What to do — Look through the data below for the string "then", and copy every line where it turns up.

Supplied material —

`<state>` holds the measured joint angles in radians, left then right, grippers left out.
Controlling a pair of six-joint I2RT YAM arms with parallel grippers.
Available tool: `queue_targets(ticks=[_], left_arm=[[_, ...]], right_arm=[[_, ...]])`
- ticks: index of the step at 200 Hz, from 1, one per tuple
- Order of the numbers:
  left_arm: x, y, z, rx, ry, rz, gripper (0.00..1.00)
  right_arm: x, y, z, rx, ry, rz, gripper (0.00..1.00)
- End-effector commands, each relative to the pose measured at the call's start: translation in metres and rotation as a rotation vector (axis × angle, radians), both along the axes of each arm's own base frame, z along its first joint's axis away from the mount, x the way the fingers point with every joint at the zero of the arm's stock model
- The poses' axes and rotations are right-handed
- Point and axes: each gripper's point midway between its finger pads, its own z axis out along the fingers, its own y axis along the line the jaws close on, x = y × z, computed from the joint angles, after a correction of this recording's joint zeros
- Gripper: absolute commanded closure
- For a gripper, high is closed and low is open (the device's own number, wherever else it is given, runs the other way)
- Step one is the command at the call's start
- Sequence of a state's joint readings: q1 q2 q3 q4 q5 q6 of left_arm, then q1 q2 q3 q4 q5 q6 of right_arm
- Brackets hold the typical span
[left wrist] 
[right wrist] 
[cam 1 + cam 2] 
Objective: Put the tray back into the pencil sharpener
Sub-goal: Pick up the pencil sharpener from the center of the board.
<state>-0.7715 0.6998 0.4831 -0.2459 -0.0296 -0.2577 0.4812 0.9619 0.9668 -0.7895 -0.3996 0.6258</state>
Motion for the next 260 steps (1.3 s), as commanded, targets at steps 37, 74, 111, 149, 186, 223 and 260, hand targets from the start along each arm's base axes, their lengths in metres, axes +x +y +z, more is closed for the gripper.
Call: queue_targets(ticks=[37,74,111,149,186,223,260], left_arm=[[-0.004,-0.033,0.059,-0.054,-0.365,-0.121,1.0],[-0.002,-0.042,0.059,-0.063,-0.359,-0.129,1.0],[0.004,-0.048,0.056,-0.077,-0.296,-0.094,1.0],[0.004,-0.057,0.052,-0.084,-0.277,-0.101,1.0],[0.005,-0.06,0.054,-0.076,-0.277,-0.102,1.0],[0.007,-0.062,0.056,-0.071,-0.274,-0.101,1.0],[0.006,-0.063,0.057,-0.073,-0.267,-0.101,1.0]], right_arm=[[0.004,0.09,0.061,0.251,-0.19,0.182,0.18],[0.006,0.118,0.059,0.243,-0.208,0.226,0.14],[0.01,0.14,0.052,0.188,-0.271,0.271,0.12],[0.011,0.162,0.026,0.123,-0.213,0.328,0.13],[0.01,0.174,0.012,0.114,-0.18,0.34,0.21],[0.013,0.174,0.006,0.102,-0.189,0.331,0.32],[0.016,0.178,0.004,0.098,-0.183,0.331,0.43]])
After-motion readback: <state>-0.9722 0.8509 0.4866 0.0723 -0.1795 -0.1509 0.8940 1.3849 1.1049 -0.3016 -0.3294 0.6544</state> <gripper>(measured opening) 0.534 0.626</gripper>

Exercise solution —
`<state>` holds the measured joint angles in radians, left then right, grippers left out.
- Sequence of a state's joint readings: q1 q2 q3 q4 q5 q6 of left_arm, then q1 q2 q3 q4 q5 q6 of right_arm

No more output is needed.